**** Data for this exercise ****

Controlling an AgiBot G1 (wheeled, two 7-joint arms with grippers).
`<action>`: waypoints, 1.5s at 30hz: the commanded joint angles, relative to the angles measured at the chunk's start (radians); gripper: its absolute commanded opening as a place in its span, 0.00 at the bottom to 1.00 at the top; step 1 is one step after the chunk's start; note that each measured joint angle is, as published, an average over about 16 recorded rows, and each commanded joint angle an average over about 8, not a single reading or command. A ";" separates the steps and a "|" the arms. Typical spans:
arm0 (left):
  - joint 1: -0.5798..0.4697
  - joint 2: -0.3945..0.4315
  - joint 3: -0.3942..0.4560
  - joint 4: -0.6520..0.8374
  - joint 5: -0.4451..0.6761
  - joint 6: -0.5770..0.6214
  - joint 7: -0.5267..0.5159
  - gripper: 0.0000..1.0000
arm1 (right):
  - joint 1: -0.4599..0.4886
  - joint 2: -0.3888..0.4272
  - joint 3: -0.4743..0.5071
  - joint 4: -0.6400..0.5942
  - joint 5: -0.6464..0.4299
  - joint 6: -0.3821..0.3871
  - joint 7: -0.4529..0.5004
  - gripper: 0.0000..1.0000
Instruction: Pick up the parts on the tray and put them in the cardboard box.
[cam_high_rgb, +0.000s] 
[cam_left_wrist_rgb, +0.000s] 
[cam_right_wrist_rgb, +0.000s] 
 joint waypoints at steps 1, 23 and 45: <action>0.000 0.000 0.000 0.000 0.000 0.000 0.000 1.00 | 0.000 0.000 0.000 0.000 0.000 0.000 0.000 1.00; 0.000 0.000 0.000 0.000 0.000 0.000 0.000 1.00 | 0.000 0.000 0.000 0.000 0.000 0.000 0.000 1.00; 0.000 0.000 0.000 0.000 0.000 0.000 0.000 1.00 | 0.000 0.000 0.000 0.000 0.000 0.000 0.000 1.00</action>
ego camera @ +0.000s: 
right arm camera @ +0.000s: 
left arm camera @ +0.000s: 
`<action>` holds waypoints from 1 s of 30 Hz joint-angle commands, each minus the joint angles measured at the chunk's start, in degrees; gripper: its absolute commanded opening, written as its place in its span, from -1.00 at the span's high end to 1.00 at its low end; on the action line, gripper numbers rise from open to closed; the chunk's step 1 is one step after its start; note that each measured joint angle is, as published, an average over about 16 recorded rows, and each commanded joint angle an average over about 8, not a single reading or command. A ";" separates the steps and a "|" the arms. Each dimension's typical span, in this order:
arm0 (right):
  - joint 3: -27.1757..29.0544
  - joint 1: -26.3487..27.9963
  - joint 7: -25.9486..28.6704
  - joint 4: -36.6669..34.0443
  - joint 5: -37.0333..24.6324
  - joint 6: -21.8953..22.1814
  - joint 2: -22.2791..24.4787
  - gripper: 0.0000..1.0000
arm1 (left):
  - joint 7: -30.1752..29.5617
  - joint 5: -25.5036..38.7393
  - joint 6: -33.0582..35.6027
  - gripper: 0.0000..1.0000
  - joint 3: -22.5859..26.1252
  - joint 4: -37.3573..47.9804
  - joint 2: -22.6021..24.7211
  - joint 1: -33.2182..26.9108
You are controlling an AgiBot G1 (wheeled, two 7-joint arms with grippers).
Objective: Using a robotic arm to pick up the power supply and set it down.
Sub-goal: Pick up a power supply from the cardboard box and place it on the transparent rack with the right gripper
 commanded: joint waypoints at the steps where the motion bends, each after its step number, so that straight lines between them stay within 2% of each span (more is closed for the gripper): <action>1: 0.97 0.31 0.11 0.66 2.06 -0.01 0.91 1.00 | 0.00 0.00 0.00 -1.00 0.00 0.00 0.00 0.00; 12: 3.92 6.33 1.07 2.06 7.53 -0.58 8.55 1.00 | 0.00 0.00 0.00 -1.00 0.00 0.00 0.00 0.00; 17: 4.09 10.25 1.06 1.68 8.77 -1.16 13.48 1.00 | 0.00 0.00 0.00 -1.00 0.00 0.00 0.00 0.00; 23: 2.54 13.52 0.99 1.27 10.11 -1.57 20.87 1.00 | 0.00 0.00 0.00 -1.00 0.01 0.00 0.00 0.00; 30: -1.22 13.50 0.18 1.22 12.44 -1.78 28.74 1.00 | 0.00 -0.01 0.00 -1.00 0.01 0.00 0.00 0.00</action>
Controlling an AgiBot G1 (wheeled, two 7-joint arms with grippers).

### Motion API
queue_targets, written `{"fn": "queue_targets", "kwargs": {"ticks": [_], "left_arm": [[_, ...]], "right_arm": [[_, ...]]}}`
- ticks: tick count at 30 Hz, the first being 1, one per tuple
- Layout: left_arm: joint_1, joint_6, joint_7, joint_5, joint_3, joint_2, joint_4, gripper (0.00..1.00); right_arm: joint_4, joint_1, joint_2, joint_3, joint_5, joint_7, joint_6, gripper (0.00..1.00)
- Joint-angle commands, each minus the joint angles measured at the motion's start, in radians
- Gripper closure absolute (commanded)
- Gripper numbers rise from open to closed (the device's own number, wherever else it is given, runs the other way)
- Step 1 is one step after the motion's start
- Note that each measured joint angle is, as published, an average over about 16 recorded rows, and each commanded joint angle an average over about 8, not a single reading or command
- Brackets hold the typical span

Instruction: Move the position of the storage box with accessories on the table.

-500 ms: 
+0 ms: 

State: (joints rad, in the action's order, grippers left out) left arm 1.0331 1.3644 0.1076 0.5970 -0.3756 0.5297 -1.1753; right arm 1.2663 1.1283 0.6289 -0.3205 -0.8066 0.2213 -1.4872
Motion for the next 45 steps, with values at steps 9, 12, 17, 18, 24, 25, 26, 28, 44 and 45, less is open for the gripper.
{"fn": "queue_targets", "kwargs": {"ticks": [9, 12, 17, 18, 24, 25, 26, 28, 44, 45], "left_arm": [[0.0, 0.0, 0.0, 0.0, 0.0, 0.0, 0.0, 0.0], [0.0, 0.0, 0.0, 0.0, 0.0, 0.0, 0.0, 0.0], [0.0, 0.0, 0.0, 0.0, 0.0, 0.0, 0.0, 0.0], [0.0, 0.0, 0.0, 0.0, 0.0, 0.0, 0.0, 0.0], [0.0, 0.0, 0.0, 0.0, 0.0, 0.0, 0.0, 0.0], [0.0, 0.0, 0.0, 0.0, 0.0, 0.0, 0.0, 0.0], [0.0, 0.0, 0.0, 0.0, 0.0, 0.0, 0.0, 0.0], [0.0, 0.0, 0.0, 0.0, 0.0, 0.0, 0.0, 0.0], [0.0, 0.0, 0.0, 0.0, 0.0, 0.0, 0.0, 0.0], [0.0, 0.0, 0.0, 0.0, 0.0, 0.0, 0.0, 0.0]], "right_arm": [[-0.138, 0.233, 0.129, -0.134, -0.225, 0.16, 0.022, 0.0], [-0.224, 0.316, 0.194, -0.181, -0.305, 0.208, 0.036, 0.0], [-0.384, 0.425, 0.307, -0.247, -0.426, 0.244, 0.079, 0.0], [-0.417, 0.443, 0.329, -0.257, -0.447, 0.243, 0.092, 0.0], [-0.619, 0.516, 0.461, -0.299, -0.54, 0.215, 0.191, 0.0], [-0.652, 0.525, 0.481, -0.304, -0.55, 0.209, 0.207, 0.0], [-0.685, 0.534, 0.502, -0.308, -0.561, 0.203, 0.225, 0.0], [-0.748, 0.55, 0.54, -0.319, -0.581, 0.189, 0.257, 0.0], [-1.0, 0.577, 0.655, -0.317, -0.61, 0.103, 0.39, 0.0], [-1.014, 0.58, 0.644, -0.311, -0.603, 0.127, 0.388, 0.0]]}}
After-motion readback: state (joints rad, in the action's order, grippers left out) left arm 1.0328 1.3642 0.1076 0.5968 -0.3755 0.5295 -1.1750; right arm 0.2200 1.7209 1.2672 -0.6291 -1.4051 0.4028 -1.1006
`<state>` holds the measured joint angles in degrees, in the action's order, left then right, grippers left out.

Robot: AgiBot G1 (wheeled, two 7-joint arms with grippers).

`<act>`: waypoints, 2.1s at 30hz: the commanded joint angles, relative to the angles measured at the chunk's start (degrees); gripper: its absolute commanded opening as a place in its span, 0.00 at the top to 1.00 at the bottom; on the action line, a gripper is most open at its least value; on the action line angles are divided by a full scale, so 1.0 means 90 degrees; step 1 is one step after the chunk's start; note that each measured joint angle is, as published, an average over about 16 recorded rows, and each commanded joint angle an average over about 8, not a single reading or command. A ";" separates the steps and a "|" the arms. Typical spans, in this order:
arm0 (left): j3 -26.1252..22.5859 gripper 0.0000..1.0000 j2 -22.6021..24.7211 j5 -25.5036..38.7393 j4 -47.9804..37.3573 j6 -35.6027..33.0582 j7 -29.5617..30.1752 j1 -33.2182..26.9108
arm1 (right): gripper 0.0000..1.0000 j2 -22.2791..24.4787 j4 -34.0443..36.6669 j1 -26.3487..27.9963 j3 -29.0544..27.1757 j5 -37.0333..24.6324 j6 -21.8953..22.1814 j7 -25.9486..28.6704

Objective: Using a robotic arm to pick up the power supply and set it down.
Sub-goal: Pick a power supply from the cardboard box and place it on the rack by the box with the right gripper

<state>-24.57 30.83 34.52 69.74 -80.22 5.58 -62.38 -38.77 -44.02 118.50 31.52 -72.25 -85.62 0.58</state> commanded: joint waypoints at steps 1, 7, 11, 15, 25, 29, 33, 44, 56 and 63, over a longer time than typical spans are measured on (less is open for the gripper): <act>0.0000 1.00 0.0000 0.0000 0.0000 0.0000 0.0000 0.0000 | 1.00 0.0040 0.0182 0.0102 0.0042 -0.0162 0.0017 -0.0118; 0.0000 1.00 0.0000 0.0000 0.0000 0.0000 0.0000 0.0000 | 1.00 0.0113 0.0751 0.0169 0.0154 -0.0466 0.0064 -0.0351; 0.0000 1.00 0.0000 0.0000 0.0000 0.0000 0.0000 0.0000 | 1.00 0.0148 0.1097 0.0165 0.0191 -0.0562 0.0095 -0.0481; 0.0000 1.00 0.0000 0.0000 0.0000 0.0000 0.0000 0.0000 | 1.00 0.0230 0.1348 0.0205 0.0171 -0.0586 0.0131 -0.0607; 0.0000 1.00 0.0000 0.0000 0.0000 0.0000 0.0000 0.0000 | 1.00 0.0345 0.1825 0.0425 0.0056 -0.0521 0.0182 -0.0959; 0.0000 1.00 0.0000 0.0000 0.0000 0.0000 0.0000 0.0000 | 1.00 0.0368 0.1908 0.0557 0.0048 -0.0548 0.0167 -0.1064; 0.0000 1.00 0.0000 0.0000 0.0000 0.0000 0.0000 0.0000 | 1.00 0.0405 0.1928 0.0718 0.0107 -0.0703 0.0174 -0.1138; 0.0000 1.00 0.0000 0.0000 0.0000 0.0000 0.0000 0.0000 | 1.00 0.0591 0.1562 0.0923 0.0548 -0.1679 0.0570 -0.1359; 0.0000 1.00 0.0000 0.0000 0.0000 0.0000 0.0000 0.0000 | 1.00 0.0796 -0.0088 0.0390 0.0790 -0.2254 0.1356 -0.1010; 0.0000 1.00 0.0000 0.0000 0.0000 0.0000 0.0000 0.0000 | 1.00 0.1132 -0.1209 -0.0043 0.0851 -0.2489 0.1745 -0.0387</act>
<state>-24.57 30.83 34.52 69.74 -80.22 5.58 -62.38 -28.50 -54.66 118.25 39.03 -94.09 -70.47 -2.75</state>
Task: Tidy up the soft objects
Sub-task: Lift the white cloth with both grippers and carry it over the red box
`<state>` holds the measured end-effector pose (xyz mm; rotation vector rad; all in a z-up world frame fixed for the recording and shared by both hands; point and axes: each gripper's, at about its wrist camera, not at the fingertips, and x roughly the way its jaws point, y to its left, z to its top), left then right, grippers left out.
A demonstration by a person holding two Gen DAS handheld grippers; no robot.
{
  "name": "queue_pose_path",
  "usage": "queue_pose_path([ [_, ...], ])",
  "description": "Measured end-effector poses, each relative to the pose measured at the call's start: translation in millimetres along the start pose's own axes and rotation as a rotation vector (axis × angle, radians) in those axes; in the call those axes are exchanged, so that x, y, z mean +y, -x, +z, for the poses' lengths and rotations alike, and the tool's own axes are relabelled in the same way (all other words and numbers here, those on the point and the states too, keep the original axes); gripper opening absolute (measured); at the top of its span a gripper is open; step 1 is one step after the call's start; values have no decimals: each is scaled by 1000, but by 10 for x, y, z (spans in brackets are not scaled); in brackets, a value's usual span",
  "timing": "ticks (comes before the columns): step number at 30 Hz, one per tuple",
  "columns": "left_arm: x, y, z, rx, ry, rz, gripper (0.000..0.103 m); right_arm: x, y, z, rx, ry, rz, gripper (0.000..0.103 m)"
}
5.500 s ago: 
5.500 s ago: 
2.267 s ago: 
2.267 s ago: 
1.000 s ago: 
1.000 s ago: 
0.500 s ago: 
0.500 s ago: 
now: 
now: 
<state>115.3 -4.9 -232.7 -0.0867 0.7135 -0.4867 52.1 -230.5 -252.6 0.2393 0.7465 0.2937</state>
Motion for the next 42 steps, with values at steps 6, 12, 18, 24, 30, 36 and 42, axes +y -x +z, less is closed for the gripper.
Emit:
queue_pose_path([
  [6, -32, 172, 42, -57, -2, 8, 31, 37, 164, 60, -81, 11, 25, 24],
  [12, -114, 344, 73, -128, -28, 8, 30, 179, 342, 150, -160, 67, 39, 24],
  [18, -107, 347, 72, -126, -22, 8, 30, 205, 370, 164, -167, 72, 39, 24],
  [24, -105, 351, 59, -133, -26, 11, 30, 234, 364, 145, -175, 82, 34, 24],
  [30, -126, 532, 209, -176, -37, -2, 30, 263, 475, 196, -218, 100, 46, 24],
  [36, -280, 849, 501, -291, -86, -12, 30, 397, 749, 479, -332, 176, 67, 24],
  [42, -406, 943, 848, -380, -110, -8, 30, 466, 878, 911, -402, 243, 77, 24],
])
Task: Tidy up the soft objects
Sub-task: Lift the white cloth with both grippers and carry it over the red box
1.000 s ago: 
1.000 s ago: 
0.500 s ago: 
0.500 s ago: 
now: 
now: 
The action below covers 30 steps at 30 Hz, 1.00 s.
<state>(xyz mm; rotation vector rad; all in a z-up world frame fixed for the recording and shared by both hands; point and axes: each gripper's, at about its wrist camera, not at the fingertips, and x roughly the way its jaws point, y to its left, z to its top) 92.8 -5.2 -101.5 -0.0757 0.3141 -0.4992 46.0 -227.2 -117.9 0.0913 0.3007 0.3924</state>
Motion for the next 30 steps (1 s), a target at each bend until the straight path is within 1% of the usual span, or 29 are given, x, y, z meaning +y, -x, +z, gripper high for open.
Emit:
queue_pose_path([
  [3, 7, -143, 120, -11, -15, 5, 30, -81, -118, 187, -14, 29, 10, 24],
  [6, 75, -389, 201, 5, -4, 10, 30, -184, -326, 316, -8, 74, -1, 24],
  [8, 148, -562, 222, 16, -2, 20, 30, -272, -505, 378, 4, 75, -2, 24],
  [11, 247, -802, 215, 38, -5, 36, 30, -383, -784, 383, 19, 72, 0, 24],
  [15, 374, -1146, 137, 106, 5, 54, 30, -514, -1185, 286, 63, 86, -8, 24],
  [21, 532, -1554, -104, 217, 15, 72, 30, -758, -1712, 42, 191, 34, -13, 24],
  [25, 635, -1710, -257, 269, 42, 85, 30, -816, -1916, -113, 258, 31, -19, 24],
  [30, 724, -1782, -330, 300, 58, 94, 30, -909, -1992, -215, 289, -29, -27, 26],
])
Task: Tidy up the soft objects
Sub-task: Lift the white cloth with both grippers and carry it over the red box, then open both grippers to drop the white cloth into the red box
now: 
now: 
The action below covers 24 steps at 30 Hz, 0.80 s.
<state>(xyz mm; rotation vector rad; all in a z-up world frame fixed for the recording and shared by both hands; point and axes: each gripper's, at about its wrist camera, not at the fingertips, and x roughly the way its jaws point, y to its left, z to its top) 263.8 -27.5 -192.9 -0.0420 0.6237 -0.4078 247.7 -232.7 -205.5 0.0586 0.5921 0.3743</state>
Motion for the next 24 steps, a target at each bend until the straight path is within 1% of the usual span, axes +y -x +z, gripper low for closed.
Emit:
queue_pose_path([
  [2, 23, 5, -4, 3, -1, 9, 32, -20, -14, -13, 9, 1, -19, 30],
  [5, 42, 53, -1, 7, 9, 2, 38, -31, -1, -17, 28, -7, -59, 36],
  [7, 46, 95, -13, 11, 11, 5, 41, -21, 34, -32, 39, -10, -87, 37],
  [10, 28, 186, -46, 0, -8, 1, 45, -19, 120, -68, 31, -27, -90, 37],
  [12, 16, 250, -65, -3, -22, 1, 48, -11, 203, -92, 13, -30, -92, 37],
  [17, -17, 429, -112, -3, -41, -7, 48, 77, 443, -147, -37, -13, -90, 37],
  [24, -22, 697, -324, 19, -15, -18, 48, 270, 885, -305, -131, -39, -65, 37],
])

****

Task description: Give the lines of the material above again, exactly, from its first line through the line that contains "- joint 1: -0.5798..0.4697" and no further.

Response area:
Controlling an AgiBot G1 (wheeled, two 7-joint arms with grippers).
`<action>`: waypoints, 1.5s at 30hz: the commanded joint angles, relative to the angles measured at the chunk's start (radians); gripper: its absolute commanded opening as a place in its span, 0.00 at the bottom to 1.00 at the top; step 1 is one step after the chunk's start; note that each measured joint angle is, as published, an average over about 16 recorded rows, and each commanded joint angle an average over about 8, not a single reading or command. A ";" separates the steps and a "|" the arms. Typical spans:
arm0 (left):
  - joint 1: -0.5798..0.4697

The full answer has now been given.